Kleindochter

Mijn kleindochter van net vier zit op de pianokruk en zingt lange, zelfbedachte liederen. Daarbij begeleidt ze zichzelf door met haar kleine handen, ongehinderd door enige notenkennis of andere muzikale wetten, muziek uit de toetsen te toveren. Deze muziek is totaal nieuw en zou nog het beste onder het hoofdstuk free jazz te plaatsen zijn. Ritmisch is het wel: dat zit in de familie en ook zij heeft een tik van dat ritmische gevoel meegekregen. Ze wiegt bij dit concert hevig heen en weer. Het lied dat zij zingt, gaat over haar kleine babybroertje op wie zij meer dan dol is. Maar dat broertje eist ook grote happen van haar vader en moeders aandacht op, aandacht die vroeger onbelemmerd aan haar toeviel.

 

Het is klassiek. Ik denk aan het vers van, ik meen, De Genestet: ‘Nu ben je niet meer benjamin, nu neemt een ander je plaatsje in, m’n lieve kleine jongen. Nu zit een ander op moeders schoot, nu eet een ander de kaas van je brood…’ Verder reikt mijn geheugen niet. Maar deze regels zijn me altijd bijgebleven, want hierin legt de dichter feilloos de vinger op de wond die het delen van die unieke aandacht voor één kind slaat. Haar kleine hart is verscheurd: wat moet je ook als je vier bent met dat gevoel in je buik en je borst? Dat gevoel van hete liefde voor die kleine krielkip in de wieg en dat gevoel van ellende als je moeder en vader er niet meer uitsluitend voor jou zijn? Erover praten kun je niet. Maar in je zelfbedachte liedje klinkt het probleem een beetje door. En ook in je spelletjes: het voortdurend huisjes bouwen onder stoelen, onder de tafel. Huisjes waarin de beer en de pop worden verzorgd, toegestopt en gevoerd. Ik zie en hoor het en voel mij meer oma dan ooit, verantwoordelijk voor de band die ik met haar heb, zoekend naar onbevangen compensatie voor wat haar onbewust zo bezighoudt. Dus verzin ik bezigheden die haar gelukkig maken.
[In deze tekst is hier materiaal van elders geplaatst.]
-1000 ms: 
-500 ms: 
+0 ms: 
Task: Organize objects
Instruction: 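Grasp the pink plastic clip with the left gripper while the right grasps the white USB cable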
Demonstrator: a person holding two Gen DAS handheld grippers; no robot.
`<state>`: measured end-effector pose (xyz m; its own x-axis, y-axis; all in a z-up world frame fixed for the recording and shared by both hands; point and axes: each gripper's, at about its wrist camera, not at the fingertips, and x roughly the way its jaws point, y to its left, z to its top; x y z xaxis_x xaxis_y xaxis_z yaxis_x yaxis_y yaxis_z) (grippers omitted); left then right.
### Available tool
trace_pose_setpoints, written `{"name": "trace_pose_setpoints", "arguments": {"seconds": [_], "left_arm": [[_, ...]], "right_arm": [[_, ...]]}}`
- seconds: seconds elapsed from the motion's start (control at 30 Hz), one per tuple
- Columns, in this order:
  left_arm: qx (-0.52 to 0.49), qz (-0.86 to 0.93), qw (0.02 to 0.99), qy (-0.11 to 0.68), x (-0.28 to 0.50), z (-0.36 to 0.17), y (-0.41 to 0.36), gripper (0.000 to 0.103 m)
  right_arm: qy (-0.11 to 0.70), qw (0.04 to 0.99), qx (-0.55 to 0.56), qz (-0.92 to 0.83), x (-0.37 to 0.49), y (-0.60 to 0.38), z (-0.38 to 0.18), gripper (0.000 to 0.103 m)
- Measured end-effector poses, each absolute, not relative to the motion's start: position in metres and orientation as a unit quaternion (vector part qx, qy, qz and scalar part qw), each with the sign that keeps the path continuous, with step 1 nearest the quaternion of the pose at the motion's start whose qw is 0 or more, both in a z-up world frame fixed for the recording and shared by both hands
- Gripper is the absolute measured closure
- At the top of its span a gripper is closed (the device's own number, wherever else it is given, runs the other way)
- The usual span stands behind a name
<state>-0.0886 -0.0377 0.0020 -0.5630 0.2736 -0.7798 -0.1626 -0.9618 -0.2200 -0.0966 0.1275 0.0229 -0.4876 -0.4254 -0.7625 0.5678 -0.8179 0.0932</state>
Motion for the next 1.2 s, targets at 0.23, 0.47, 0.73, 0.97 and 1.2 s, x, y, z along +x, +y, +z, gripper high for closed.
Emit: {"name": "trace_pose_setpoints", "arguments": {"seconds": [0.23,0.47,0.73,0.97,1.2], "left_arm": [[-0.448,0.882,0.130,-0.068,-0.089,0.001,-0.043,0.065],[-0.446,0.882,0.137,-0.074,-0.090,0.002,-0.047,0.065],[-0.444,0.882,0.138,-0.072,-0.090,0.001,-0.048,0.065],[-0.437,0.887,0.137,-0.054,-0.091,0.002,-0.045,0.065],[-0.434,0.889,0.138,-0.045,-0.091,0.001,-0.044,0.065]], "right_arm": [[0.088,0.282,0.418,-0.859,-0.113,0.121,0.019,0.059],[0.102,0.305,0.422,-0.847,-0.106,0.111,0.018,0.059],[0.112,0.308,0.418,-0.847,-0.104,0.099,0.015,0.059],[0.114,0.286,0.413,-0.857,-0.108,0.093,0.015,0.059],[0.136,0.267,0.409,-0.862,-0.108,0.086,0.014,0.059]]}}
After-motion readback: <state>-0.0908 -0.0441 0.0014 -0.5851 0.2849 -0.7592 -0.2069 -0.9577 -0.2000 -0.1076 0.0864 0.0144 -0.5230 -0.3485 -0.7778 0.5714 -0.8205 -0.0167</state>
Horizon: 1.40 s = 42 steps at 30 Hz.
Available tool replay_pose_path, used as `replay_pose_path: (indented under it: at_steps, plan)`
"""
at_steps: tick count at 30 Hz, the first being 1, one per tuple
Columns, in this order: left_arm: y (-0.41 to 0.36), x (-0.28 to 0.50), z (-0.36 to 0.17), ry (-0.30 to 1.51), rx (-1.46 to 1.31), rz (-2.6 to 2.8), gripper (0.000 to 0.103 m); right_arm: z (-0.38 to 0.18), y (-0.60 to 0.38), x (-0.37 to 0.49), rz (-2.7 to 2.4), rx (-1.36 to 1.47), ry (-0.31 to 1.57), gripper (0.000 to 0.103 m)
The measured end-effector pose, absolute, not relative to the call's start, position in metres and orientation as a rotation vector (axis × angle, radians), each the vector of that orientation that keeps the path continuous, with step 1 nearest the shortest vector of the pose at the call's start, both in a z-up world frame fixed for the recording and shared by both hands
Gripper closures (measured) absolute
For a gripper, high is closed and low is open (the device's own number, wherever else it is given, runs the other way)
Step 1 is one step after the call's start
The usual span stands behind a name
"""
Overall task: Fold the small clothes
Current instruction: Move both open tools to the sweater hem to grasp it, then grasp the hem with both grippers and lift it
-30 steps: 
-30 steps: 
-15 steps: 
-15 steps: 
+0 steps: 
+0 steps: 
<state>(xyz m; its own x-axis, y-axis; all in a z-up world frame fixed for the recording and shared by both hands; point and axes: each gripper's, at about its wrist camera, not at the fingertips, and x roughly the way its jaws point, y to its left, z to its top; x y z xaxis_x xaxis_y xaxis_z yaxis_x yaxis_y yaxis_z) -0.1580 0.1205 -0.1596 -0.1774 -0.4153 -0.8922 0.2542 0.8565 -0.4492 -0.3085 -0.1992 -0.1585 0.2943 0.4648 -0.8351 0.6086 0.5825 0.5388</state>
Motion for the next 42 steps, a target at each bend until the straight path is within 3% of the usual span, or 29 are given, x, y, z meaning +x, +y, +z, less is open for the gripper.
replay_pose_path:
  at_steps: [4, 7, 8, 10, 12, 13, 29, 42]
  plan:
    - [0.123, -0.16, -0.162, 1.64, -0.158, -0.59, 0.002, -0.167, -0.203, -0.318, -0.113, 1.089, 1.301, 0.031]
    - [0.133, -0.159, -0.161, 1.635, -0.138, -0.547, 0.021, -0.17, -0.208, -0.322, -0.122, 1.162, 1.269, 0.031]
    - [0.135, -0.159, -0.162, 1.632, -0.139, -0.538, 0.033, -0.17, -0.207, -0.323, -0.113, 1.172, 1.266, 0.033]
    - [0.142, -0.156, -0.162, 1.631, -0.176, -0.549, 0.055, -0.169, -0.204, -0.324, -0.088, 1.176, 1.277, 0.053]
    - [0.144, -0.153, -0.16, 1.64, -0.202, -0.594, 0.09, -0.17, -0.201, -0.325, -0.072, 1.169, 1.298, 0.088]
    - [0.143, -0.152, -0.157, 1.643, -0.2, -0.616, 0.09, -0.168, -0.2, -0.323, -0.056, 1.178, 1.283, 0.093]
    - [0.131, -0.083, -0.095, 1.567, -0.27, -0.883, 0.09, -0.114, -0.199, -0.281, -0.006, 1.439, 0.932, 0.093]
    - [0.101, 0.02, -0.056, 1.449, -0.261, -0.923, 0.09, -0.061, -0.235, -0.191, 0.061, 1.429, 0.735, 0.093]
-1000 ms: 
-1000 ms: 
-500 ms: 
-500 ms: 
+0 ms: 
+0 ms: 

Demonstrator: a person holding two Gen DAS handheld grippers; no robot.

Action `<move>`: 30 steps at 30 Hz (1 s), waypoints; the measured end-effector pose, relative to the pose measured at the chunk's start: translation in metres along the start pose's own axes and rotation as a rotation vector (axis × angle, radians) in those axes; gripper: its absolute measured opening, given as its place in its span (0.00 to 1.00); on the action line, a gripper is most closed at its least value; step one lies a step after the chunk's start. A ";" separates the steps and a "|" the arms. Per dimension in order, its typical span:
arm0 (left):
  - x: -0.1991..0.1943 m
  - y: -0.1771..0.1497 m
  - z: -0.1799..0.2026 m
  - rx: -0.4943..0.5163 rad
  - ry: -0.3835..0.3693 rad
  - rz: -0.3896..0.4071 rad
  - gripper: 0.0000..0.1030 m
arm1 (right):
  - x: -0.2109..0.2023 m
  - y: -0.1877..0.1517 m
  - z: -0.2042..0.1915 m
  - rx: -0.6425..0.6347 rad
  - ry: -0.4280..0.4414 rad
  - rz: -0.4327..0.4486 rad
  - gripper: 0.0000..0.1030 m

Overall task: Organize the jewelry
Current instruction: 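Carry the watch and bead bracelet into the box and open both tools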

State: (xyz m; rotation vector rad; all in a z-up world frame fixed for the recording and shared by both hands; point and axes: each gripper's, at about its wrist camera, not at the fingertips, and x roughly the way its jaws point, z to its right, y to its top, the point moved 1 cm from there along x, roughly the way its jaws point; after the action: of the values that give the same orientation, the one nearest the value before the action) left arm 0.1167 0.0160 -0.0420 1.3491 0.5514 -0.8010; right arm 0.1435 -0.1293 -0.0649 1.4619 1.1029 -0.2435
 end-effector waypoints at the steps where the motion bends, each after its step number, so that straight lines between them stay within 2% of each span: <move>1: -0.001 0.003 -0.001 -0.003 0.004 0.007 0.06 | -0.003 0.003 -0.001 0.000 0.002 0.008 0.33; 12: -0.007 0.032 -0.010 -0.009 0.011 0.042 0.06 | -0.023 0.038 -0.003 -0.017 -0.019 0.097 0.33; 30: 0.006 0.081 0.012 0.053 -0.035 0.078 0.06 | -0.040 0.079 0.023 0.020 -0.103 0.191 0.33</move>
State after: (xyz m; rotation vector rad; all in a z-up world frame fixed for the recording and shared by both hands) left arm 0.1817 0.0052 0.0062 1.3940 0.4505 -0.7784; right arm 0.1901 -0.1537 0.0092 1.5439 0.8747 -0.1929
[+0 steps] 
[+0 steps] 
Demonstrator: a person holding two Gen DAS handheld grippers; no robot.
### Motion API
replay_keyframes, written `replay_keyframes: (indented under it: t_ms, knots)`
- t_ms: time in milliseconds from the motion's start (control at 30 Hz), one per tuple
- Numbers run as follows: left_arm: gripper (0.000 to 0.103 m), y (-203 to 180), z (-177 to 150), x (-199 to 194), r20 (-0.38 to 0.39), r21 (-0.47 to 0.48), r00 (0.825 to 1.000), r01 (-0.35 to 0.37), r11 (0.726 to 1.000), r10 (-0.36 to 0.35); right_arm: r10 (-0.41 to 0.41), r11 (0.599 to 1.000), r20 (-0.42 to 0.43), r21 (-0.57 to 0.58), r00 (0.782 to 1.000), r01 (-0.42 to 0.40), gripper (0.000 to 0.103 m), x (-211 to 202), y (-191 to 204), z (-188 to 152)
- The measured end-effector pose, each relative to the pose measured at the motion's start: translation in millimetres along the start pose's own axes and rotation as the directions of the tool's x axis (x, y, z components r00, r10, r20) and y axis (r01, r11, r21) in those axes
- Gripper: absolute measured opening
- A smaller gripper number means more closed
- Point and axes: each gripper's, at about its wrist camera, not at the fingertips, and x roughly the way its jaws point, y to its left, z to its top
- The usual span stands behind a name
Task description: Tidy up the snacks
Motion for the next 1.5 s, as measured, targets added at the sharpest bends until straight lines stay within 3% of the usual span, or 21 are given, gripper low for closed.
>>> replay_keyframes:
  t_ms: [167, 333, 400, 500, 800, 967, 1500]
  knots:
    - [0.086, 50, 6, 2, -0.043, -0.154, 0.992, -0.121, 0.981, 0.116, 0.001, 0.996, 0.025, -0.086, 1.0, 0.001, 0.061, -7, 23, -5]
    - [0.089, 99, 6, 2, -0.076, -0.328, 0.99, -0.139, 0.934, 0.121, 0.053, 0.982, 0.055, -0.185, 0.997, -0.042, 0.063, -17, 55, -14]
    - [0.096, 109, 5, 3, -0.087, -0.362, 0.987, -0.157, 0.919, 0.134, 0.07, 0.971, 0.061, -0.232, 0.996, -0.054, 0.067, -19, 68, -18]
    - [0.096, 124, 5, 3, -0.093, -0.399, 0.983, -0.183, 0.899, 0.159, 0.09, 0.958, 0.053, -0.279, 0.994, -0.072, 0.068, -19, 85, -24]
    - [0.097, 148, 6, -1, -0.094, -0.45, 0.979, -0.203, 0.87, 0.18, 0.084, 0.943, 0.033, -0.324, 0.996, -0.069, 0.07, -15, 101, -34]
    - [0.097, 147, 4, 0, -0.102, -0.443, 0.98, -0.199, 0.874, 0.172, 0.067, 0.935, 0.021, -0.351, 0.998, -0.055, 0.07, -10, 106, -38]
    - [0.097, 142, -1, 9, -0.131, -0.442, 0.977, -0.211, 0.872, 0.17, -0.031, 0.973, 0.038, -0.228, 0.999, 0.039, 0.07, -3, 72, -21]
Ik ga met haar naar het Amstelpark en laat haar voor het eerst van haar leven op de rug van een pony een ritje maken. De kleine-kinderdraaimolen draait voor haar alleen, een iets groter jongetje neemt haar mee in de botsautootjes en zelf stap ik met haar in een raar rond bootje. Je moet één gulden in een gleuf stoppen en dan kun je varen door het gaspedaal op de bodem in te trappen. Maar ik ben iets te groot voor die tobbe en kan het gas niet vinden. Zo dobberen we stuurloos rond, tot mijn kleindochter per ongeluk op het gaspedaal gaat staan en we plotseling als een dol-geworden tol in het midden van de vijver ronddraaien.

 

‘Oma,’ zegt mijn kleindochter bestraffend, ‘dat zou mam nooit goedvinden!’ Ze is totaal niet bang, maar weet precies wat moeders wel en niet goedvinden. Gelukkig is er een meneer die ons met een lange stok naar de kant trekt, zodat we het schip ongeschonden kunnen verlaten. Nu het klimrek! En dan zie ik wat een dapper kleinkind ik heb. Zonder enige vorm van de hoogtevrees die mij mijn hele leven al laag bij de grond houdt, klimt ze door het netwerk van dik touw, stormt onverschrokken over het jungletouw en de zwaar wiebelende loopbrug.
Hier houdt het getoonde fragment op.